Aim of the exercise:
The answer must consist of every line from the entries that holds the word "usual".

Data for this task:
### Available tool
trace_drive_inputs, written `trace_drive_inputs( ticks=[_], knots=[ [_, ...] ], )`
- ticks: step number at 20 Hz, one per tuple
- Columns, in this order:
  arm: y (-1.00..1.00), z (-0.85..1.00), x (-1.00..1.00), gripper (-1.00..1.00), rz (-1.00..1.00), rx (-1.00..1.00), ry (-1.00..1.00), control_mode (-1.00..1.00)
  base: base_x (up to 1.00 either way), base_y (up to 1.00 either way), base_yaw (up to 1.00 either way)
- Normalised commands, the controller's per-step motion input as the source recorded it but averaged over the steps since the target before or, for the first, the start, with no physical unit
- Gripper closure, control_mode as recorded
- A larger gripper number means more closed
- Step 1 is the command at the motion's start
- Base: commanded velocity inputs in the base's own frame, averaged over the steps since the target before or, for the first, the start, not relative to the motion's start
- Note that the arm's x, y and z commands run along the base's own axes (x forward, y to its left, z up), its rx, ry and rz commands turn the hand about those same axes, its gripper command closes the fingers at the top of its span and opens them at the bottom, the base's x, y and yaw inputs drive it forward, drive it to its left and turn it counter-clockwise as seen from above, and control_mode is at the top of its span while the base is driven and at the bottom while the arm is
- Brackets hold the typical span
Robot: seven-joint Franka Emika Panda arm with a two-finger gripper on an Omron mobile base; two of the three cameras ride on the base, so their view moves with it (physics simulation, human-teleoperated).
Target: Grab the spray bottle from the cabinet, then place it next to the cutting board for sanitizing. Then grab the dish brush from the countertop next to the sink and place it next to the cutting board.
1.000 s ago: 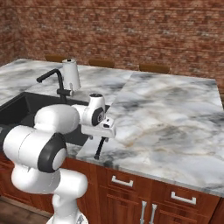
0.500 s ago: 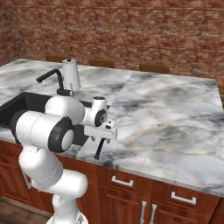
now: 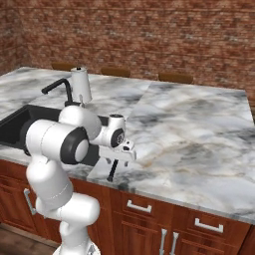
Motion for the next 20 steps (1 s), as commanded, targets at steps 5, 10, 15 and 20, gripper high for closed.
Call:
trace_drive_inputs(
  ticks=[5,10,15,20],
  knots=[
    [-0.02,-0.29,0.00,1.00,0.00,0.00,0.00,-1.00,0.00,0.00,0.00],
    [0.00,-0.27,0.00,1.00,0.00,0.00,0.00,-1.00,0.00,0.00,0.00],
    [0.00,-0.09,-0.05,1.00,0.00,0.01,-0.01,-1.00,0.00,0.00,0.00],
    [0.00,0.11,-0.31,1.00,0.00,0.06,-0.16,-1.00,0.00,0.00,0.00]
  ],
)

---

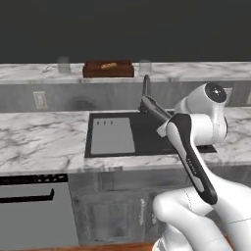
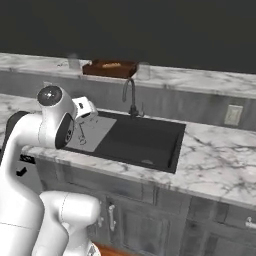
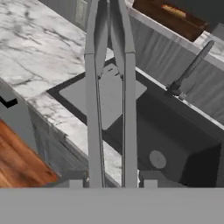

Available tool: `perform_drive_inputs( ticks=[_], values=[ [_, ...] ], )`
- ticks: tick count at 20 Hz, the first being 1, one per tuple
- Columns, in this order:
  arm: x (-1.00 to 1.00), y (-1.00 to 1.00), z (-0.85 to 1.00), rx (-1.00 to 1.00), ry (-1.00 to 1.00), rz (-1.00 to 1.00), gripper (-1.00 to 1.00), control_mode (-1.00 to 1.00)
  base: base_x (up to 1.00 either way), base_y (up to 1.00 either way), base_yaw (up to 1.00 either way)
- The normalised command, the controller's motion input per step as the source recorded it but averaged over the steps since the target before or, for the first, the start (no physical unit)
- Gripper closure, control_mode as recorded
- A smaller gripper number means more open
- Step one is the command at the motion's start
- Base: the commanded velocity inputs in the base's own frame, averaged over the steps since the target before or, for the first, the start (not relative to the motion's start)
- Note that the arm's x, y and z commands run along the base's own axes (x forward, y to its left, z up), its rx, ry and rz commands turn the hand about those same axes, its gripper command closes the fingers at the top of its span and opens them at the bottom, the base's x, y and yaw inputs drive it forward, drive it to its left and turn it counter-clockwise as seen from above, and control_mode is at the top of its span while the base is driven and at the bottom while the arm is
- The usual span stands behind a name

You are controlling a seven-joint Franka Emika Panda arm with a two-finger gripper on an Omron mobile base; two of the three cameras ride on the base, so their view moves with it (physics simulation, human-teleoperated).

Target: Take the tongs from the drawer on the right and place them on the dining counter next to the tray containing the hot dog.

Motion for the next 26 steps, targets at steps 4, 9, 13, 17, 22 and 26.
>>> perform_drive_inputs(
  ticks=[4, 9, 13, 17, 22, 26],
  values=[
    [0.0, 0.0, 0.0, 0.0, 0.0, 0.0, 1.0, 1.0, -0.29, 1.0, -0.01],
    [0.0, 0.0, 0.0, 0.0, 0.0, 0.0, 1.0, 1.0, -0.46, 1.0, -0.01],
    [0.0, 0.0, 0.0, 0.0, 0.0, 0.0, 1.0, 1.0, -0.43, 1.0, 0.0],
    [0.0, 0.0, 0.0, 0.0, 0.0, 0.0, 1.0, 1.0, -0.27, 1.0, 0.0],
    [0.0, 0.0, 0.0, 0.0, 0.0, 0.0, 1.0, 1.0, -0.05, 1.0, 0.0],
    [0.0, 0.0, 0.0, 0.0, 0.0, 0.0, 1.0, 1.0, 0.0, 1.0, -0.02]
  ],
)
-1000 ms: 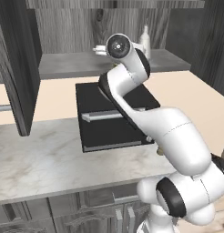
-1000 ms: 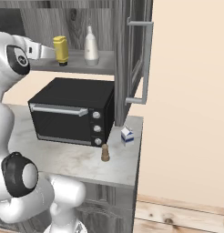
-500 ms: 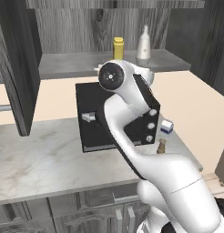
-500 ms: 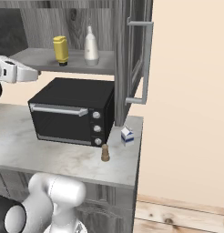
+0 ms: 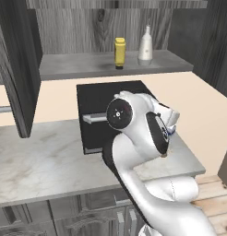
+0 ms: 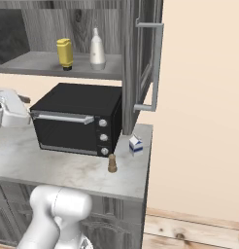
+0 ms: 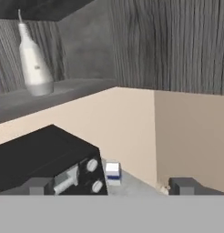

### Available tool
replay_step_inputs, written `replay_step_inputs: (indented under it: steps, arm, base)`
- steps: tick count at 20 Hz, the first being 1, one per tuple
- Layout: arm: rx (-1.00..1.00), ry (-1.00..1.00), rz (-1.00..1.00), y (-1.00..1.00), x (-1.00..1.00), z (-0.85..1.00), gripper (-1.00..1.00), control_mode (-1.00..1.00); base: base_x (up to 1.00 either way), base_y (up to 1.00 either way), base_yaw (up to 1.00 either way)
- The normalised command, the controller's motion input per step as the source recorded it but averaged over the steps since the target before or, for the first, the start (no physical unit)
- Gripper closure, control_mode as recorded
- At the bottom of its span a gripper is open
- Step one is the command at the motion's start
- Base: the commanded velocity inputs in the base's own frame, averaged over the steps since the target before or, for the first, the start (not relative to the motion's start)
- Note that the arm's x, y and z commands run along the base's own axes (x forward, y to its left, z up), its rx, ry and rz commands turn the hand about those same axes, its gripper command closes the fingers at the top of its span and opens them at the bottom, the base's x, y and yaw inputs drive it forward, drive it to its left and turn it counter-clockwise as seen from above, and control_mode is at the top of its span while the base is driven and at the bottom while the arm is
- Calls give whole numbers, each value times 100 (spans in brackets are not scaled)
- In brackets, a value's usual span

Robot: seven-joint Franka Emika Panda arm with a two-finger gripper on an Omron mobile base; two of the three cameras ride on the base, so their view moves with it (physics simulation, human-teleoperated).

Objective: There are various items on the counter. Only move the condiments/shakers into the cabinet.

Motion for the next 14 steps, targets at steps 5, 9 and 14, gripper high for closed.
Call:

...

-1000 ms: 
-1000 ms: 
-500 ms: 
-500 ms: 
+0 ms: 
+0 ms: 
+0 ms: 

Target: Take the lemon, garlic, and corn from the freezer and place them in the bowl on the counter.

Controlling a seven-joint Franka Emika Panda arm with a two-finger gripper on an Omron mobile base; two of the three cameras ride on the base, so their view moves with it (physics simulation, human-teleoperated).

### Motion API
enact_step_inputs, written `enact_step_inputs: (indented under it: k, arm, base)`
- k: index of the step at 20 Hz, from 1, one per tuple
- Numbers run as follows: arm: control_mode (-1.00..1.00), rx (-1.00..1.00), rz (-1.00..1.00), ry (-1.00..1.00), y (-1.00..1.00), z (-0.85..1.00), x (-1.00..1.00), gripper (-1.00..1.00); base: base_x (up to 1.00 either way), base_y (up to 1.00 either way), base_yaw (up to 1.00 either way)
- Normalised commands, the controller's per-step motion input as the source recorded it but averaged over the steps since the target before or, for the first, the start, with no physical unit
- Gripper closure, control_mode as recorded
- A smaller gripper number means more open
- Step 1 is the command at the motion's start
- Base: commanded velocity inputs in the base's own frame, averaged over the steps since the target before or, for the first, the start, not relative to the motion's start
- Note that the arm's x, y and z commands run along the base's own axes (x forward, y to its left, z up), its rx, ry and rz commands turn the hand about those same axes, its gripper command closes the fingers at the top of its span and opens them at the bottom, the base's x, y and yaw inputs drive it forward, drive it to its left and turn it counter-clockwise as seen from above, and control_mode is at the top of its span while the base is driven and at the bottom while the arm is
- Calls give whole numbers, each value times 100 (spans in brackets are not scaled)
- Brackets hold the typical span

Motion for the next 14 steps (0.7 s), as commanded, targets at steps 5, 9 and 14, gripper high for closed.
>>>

Result for this task:
- The usual span stands behind a name
- In brackets, a value's usual span

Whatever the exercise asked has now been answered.